Она вдруг горько зарыдала, но будто бы не по покойному, а по своей давно уже упокоенной жизни. Дети перепугались пуще прежнего, рыдающая их мать упала на холодную землю, и ее оттащили. Она не сопротивлялась, но выла все громче, а потом начала сыпать проклятиями в сторону мужа, которого опускали в могилу и стали закапывать. Слова ее были грубы, но их вырывала глубокая и горчайшая обида, отчаяние, безысходность. Детей отвела подальше какая-то женщина, а вдову уже не пытались угомонить, позволяя сотрясать застывший воздух своими криками. Фёдор смотрел на это со сломленным ощущением. Он все не мог понять… Как это, неужели это так страшно? У этой женщины никого нет, кто бы ее утешил. И она сама была на то неспособна. Фёдор подошел поближе, но к ней самой не решился приблизится. Оказался рядом с пожилой сухонькой женщиной, оттащившей детей в сторону, и те теперь в испуге следили за матерью, которая постепенно затихала просто от отсутствия сил, но при этом не прекращала проклинать усопшего.
– Вот куда же она теперь, – запричитала старуха. – И эти… Почти сиротки!
– Кем был покойный? – осторожно спросил Фёдор, немного испугавшись своей наглости, но старушка только зацокала от будто бы ей привычной уже жалости.
– Да кем… Чиновник был мелкий, пьяница, – она мельком глянула на Фёдора. – Со службы выгнали, и он пристроился тут вот рядом в доме призрения для инвалидов дворником, да только и эти гроши пропивал.
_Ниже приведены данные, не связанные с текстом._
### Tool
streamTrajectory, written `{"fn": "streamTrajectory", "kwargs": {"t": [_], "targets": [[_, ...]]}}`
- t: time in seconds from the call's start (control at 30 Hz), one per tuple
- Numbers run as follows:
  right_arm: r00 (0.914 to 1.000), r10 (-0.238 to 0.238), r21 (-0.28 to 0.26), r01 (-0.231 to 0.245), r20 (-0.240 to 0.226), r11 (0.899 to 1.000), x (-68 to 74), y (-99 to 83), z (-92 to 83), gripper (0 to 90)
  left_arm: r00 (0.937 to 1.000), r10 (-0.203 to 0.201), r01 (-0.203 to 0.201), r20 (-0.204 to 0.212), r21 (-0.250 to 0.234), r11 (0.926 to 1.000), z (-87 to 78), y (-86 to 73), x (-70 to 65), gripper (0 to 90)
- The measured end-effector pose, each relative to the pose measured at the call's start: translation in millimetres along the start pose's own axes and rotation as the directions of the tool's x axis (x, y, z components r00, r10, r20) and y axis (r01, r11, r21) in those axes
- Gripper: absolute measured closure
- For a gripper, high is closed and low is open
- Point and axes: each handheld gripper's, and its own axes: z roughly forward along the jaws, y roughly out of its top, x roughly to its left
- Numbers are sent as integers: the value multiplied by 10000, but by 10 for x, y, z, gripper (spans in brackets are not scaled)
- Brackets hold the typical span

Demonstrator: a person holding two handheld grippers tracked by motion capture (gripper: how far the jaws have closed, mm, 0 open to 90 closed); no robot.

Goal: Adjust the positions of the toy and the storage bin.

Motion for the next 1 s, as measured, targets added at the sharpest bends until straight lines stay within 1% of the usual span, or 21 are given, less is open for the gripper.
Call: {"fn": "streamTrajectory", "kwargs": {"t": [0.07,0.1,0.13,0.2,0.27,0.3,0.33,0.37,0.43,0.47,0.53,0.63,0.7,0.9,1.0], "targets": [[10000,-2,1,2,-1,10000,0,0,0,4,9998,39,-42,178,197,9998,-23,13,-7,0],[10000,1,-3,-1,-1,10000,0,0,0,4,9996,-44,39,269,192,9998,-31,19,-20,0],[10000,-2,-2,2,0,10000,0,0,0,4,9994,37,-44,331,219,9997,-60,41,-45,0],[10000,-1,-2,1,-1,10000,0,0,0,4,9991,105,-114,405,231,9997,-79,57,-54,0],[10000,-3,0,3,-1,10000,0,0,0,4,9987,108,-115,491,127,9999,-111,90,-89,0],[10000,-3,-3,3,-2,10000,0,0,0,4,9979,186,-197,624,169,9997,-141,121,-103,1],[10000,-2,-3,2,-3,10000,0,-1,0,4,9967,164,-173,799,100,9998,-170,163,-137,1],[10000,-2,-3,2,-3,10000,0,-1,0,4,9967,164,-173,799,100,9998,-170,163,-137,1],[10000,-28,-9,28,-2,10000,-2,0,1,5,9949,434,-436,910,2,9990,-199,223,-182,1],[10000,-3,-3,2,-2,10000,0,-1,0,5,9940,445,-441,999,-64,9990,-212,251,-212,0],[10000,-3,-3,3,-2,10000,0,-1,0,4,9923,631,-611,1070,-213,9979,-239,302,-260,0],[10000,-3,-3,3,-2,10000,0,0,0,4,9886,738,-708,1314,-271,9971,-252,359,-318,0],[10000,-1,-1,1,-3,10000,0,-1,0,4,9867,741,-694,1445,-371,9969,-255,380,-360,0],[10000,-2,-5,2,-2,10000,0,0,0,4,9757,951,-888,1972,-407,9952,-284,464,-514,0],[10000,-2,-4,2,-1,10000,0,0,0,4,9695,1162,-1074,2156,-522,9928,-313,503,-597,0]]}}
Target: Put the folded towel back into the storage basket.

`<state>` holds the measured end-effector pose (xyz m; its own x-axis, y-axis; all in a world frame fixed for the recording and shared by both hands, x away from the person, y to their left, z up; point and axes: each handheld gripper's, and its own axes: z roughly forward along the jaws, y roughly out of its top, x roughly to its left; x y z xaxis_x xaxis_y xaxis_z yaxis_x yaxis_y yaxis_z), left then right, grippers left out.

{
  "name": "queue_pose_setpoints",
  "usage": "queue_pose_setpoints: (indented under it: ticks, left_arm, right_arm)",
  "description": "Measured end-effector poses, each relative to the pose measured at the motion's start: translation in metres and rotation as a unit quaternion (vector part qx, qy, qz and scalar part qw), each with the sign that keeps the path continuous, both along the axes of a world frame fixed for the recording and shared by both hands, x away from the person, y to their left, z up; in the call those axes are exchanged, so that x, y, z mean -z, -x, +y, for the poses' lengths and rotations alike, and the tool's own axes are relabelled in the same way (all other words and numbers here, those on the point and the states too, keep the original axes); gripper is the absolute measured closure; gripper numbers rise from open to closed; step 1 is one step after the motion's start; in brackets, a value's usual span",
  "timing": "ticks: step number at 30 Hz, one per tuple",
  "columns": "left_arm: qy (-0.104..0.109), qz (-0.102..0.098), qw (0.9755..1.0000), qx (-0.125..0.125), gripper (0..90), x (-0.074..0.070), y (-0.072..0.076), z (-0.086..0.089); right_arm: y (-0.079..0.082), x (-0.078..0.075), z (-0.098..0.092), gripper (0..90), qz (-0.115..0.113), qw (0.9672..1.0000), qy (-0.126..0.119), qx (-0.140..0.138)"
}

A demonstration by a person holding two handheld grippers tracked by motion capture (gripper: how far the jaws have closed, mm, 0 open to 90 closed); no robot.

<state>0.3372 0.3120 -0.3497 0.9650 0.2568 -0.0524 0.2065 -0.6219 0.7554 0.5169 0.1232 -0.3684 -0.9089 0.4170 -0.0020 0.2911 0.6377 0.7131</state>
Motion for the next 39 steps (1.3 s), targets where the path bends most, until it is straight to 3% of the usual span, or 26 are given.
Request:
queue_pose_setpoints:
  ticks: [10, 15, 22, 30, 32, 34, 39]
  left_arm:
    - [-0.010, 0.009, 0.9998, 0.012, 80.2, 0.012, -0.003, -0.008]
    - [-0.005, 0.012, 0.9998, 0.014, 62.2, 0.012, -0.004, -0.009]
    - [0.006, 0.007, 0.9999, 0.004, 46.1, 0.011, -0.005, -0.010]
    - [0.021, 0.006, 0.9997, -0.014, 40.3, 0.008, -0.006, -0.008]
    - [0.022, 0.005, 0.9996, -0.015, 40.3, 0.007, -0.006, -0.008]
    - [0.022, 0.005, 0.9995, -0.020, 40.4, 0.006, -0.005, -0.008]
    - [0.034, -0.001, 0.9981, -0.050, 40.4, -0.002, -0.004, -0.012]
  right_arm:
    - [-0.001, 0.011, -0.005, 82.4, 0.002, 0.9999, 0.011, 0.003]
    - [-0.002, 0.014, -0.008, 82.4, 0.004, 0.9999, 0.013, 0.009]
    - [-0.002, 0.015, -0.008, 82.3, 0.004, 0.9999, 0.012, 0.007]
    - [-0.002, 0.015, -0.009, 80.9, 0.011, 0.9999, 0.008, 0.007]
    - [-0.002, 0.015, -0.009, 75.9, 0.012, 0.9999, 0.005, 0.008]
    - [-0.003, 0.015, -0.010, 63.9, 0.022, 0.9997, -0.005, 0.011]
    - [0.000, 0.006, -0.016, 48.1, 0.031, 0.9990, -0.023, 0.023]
Вот-вот хозяйка жилья их не выдержит и выставит, точно выставит за неуплату! А ведь даже похоронить не на что было по-человечески, ладно, хоть копейку дали благотворители богадельни, да и то ж, одна показуха! И поминок не будет.
Фёдор глянул в этот момент на детей. Они сбились в кучку. Старшая девочка и погодки мальчик с девочкой, судя по виду. Совсем тщедушные. Фёдор вопросительно уставился на упаковку с пряниками, что он до сих пор таскал, и протянул их детям, которые сначала шарахнулись в сторону, но, поняв, что их угощают, взяли по одному прянику. Фёдор отдал им остальные, которые они тут же запихали себе в карманы. Большую часть при себе оставила старшая девочка, взяв на сохранность долю брата – у того в слишком легкой для октября курточке и запихать некуда было.
Фёдор огляделся вокруг, невольно зацепившись взглядом за тусклый блеск крестов в стороне. Гадкое чувство отчаяния засаднило. Почему все, что призвано приносить утешение, в действительности не несет его? Не срабатывает, не утешает, не облегчает? Хотя бы на каплю? Или для этого надо что-то иметь еще в себе? Он глянул на эту осиротевшую семью, которая, видимо, никогда и не была счастливой, и не мог понять, откуда бы они могли взять что-то, что позволило бы им держаться. А его семья? У них было, за что держаться? Он не мог точно знать. У него была сестра, любившая его, и он любил ее. Была любовь, но и она не спасла ведь! Фёдор ощутил острый приступ отчаяния, который прежде его никогда не посещал. И он задумался: где же спасение? В чем? В том, что он собирался сделать? Но он еще не сделал. А если там, на той стороне его выбранного спасения и пути ничего нет? Да не может быть! Где-то же должно быть! Хоть что-то! Он не видит, не видит ничего, не знает, где искать, а ведь вроде бы знал. Еще в Хакодатэ знал… И потом – знал. А сейчас – ничего не знает. Лишь то, что жизнь несправедлива, и он ничего с тем не поделает. Но есть, кто этого и не замечает. И не понимают, как люди порой несчастны и не виноваты в том. Любовь не спасает, иллюзия лишь, ничего не спасает. Так в отчаянии и остается ожидать смерть.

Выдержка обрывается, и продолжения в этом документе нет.